* INSTRUCTIONS TO FOLLOW
Only the lines holding the string "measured" are needed; copy each of them from the data.

* STORED DATA

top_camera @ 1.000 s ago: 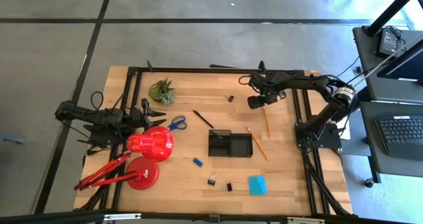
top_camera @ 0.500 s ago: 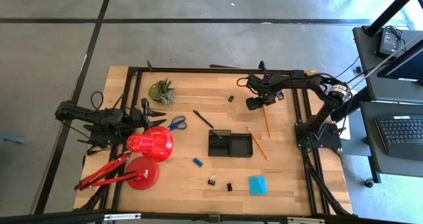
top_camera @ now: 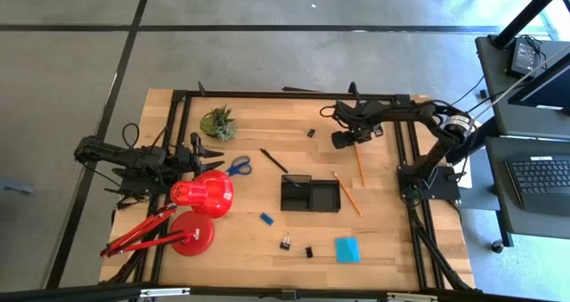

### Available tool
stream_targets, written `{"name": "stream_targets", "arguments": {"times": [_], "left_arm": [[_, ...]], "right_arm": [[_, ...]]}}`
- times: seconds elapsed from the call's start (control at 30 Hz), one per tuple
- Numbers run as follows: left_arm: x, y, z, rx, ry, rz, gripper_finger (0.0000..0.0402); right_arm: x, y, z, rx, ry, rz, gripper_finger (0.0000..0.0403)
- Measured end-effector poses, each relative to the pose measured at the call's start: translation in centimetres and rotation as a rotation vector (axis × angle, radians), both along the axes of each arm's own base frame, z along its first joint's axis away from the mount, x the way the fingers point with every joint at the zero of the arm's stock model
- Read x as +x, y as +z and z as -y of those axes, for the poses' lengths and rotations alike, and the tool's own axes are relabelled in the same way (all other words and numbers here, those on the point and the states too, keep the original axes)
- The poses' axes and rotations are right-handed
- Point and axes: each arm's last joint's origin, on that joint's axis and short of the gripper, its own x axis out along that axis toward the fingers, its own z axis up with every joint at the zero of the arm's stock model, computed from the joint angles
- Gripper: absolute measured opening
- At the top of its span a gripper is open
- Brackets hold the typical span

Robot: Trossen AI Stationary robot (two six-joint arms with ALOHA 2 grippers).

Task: Pick and place office supplies into organizer
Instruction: Put the top orange pencil into the black desk organizer

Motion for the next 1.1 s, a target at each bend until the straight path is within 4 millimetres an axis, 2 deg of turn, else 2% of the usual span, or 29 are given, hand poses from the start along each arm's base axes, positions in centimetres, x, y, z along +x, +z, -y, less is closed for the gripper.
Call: {"name": "stream_targets", "arguments": {"times": [0.67,1.1], "left_arm": [[0.0,0.01,0.0,0.0,0.0,0.0,0.0111],[0.0,0.01,0.0,-0.024,-0.002,0.005,0.0111]], "right_arm": [[0.21,0.02,-0.6,-0.04,-0.008,-0.026,0.014],[0.25,0.0,-0.65,-0.005,-0.005,-0.004,0.014]]}}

* RESULT
- Measured end-effector poses, each relative to the pose measured at the call's start: translation in centimetres and rotation as a rotation vector (axis × angle, radians), both along the axes of each arm's own base frame, z along its first joint's axis away from the mount, x the way the fingers point with every joint at the zero of the arm's stock model
- Gripper: absolute measured opening

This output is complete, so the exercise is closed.